Las muchachas de Sanfrediano de Vasco Pratolini
ISBN: 978-84-15578-90-1 Encuad: Rústica Formato: 13 x 20 cm Páginas: 160 PVP: 16,95 €
Sanfrediano, un barrio popular y céntrico de Florencia, ve pasear por sus calles a unas chicas que no son como todas las demás. Guapas, orgullosas, trabajadoras, independientes y pasionales, cada una a su manera, las muchachas de Sanfrediano tienen un único punto débil: Aldo Sernesi, un donjuán al que todo el mundo conoce como «Bob» por su pimarecido con Robert Taylor. La principal dedicación de Bob consiste en correr detrás de todas ellas sin tener aparentemente la más mínima intención de elegir a ninguna para casarse. Silvana, Gina, Tosca, Mafalda, Loretta y Bice, las protagonistas de la novela, encarnan en sí mismas a todas las muchachas de Sanfrediano que han pasado en algún momento por las manos de Bob. Novias, amantes o simples conquistas que, al descubrirse víctimas del mismo perverso juego, unen fuerzas y entretejen un plan de venganza propio de unas auténticas Erinias enfurecidas.
Ficha del libro
El barrio de Sanfrediano está «al otro lado del Arno». Es ese enorme montón de casas que se alzan entre la orilla izquierda del río, la iglesia del Carmine y las laderas de Bellosguardo. Desde lo alto, como si fueran contrafuertes, lo circundan el Palazzo Pitti y los bastiones mediceos. El Arno discurre en ese tramo más tranquilo en su lecho, y es allí donde encuentra su curvatura más dulce, más amplia y maravillosa, mientras lame el parque de Le Cascine. Cuánta perfección se intuye en Sanfrediano, en una civilización convertida en naturaleza, la inmovilidad terrible y fascinante de la sonrisa de Dios la rodea y enaltece.
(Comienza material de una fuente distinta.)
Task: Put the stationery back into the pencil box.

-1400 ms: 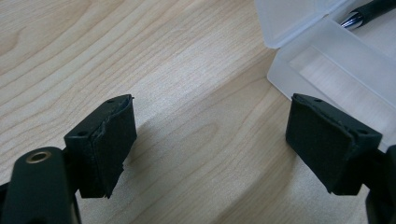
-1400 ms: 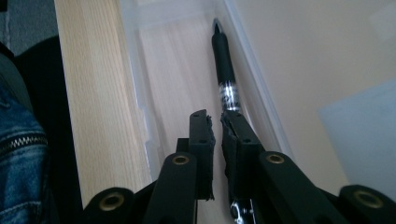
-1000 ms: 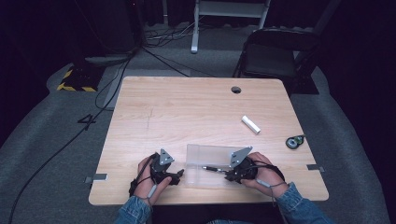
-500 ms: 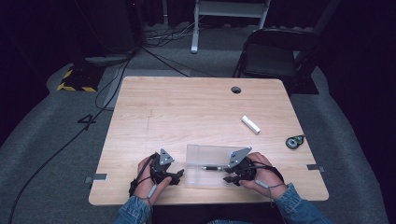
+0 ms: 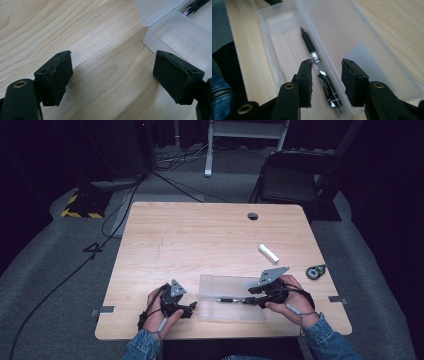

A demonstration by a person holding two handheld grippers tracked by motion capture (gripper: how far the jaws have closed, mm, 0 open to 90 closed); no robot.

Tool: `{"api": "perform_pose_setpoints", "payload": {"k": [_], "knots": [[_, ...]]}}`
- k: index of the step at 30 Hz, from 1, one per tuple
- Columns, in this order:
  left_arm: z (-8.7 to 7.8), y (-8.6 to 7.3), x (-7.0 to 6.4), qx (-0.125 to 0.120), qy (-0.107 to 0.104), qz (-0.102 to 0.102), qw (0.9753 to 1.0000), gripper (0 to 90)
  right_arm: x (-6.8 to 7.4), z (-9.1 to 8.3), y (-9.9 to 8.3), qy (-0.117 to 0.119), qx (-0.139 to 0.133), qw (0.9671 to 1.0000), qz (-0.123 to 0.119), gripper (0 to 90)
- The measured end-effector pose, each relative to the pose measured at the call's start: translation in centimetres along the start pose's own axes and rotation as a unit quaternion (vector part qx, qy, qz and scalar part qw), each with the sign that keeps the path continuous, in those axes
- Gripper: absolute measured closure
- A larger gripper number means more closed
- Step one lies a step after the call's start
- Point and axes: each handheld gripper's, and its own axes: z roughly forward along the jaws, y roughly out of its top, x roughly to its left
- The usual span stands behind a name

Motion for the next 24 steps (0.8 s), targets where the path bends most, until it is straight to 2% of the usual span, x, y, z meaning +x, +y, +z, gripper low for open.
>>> {"api": "perform_pose_setpoints", "payload": {"k": [4, 7, 10, 13, 15, 24], "knots": [[0.0, -0.1, 0.1, -0.002, 0.001, -0.003, 1.0000, 16.5, -1.2, -1.6, -0.3, -0.023, -0.021, 0.9992, 0.024, 59.1], [0.0, -0.1, 0.2, -0.001, 0.000, -0.005, 1.0000, 16.5, -2.1, -2.7, -0.7, -0.042, -0.037, 0.9972, 0.050, 56.8], [-0.1, -0.1, 0.3, 0.000, 0.000, -0.009, 1.0000, 16.5, -3.3, -3.9, -1.5, -0.066, -0.057, 0.9929, 0.080, 51.0], [-0.1, -0.1, 0.5, -0.001, 0.001, -0.004, 1.0000, 16.5, -4.1, -4.9, -2.2, -0.082, -0.066, 0.9892, 0.102, 49.0], [-0.1, -0.1, 0.6, -0.001, -0.001, -0.009, 1.0000, 16.5, -4.7, -5.4, -2.7, -0.095, -0.071, 0.9863, 0.115, 47.6], [0.0, -0.1, 0.8, -0.001, 0.000, -0.008, 1.0000, 16.2, -6.2, -6.2, -4.1, -0.123, -0.076, 0.9799, 0.138, 45.2]]}}
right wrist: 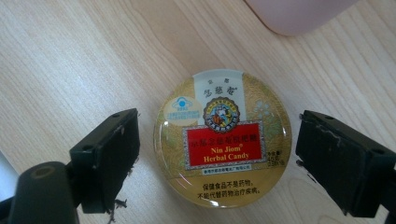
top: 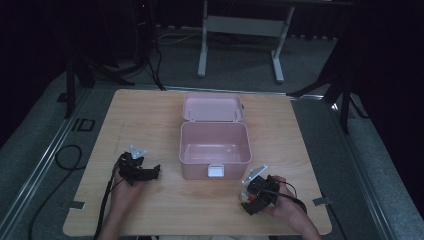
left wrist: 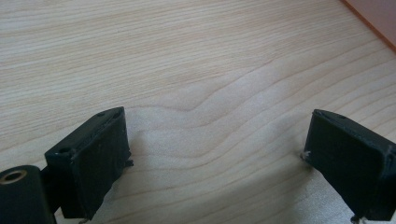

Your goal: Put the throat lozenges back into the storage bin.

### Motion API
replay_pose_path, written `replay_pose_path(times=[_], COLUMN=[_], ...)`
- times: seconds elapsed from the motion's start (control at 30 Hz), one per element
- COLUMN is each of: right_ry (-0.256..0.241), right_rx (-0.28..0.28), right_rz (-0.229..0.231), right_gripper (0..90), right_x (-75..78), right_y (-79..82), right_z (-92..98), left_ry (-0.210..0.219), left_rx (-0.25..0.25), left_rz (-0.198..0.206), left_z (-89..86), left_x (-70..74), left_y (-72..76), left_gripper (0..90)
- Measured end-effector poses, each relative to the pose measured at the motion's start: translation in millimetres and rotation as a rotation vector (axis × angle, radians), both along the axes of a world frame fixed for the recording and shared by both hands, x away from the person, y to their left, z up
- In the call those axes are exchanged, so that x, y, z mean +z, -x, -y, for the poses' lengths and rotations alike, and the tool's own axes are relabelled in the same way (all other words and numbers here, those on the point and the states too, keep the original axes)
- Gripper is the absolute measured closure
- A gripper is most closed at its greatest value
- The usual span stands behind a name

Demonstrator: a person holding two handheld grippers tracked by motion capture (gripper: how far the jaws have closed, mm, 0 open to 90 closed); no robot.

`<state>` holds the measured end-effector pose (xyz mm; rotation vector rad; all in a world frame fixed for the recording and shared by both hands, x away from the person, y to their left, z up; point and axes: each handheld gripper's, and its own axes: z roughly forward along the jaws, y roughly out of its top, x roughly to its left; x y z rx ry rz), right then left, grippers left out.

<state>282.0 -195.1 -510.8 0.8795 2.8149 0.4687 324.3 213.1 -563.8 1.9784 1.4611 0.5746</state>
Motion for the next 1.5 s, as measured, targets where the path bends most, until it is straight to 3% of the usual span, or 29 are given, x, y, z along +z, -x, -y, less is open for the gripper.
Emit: replay_pose_path(times=[0.53, 0.83, 1.17, 1.5], right_ry=[0.057, 0.089, 0.113, 0.169], right_rx=[0.018, 0.02, 0.048, 0.083], right_rz=[-0.037, -0.056, -0.066, -0.091], right_gripper=[14.0, 19.5, 19.5, 19.9], right_x=[-5.3, -7.6, -7.2, -6.6], right_y=[-3.9, -7.9, -10.9, -10.8], right_z=[-5.5, -5.4, -6.2, -7.0], left_ry=[0.0, 0.0, 0.0, 0.0], left_rx=[0.0, 0.0, 0.0, 0.0], left_rz=[0.0, 0.0, 0.0, 0.0], left_z=[0.0, 0.0, 0.0, -0.1], left_x=[0.0, 0.0, 0.0, 0.0], left_y=[0.0, 0.0, 0.0, 0.0], left_gripper=[6.9, 6.9, 6.9, 6.9])
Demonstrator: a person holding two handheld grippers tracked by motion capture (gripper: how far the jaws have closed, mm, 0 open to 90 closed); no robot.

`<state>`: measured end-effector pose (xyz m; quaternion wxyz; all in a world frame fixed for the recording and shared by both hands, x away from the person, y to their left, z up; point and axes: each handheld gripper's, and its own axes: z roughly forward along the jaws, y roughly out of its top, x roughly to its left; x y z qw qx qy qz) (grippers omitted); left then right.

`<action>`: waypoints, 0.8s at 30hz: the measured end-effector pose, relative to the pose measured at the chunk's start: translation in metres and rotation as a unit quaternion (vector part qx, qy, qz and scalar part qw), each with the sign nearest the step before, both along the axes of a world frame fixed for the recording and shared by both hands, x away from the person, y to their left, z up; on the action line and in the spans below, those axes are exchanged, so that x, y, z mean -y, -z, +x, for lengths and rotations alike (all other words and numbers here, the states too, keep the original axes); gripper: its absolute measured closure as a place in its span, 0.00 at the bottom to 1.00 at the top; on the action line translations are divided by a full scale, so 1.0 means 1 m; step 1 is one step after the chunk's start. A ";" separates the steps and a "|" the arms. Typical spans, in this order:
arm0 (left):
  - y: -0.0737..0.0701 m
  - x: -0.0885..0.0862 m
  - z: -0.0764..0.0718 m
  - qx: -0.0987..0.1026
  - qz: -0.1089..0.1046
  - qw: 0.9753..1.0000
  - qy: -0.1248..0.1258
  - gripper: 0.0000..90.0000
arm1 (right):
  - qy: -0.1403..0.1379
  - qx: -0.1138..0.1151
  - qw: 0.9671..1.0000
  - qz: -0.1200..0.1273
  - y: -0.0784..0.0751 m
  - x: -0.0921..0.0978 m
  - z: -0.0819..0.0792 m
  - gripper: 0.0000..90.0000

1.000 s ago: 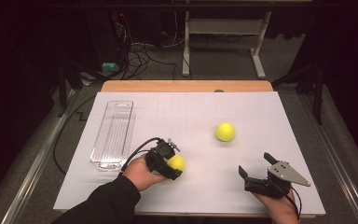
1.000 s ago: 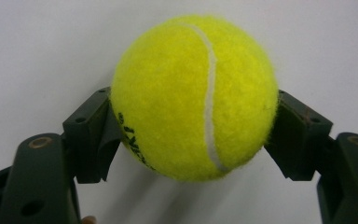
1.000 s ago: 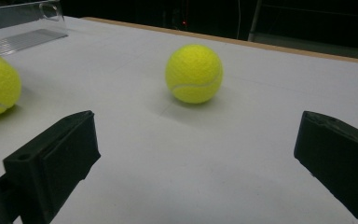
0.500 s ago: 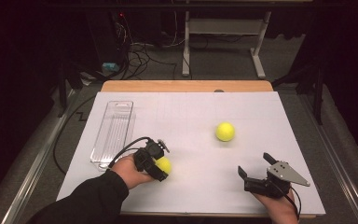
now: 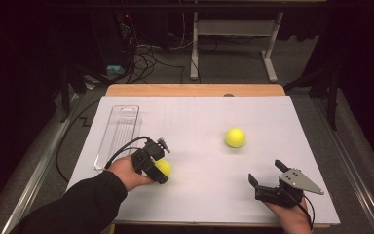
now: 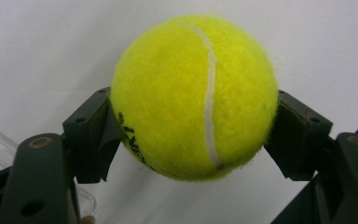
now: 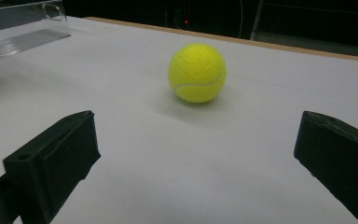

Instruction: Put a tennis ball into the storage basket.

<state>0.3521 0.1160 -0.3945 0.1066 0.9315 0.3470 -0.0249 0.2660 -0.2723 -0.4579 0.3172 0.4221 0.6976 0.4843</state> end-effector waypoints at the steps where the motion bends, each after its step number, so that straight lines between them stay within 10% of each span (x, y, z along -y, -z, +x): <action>1: -0.003 0.000 0.000 0.000 0.000 1.000 -0.001 0.30 | 0.000 0.000 1.000 -0.001 0.000 0.000 0.000 0.00; 24: -0.043 -0.035 0.037 -0.003 -0.003 0.999 -0.045 0.30 | 0.000 0.000 1.000 0.002 0.000 0.000 0.000 0.00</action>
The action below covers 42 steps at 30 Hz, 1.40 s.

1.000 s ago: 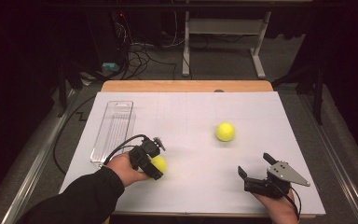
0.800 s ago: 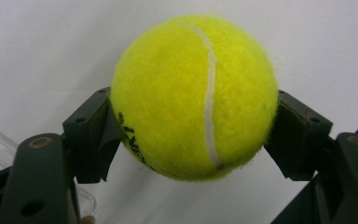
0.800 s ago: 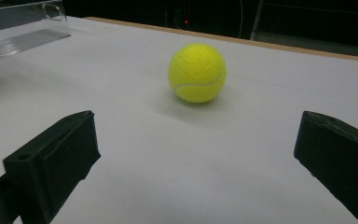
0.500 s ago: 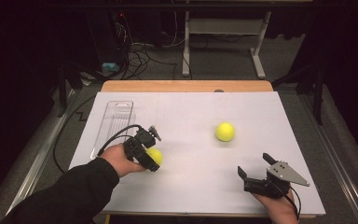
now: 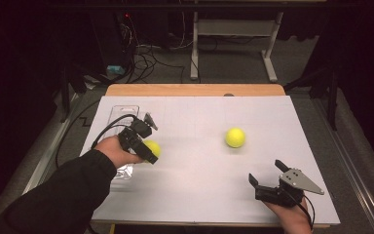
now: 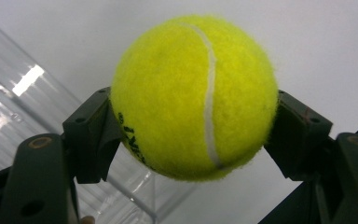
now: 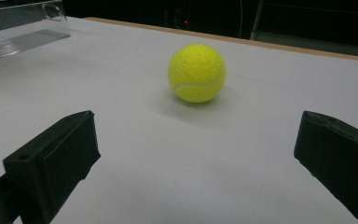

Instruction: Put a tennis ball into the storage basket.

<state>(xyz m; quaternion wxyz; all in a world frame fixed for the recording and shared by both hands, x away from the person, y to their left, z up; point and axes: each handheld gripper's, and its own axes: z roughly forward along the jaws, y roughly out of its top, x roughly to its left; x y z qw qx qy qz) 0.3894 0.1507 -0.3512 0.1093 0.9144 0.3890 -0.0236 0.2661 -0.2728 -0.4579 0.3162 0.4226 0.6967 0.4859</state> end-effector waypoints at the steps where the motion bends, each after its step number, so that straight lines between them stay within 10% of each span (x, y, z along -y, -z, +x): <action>1: 0.000 0.000 0.000 0.000 0.000 1.000 0.000 0.30 | 0.000 0.000 1.000 0.000 0.000 0.000 0.000 0.00; 18: -0.017 -0.045 0.024 0.004 0.007 0.998 -0.057 0.30 | 0.000 0.000 1.000 -0.001 0.000 0.000 0.000 0.00; 42: 0.002 -0.087 0.067 -0.003 0.044 0.988 -0.151 0.29 | -0.001 -0.002 1.000 -0.002 0.001 0.000 0.000 0.00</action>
Pero no es oro todo lo que reluce. Sanfrediano es el barrio más malsano de la ciudad, pues en el corazón de sus calles, populosas como hormigueros, se encuentran el Depósito Central de Basuras, el Hospicio, los cuarteles. Una gran parte de sus almacenes alberga a los chatarreros y a los que cuecen los entresijos de las reses para comerciar con ellos y con el caldo de la cocción. Y ¡mira que está bueno!: los sanfredianinos lo desprecian, pero se alimentan de él, y lo compran por garrafas. Las casas son antiguas por sus piedras, pero lo son más por su desolación; forman, unas al resguardo de las otras, una manzana inmensa que de pronto se interrumpe con la abertura de una calle, con el aliento imprevisto e increíble de la orilla del río y de las plazas, abiertas y aireadas como plazas de armas, amplios remansos de armonía. Las anima el clamor alegre y pendenciero de su gente: del halconero al chatarrero y a los operarios que trabajan en los talleres de la zona, los oficinistas, los artesanos marmolistas, los plateros o los guarnicioneros, cuyas mujeres desempeñan también, casi todas, su propio oficio. Sanfrediano es la pequeña república de las trabajadoras a domicilio: silleras, pantaloneras, planchadoras y cesteras que con su esfuerzo, que han robado al cuidado de la casa, consiguen eso que ellas llaman «lo mínimo superfluo que necesita una familia», casi siempre numerosa, a la que el trabajo del padre —cuando lo hay— aporta solo el pan y el companaje.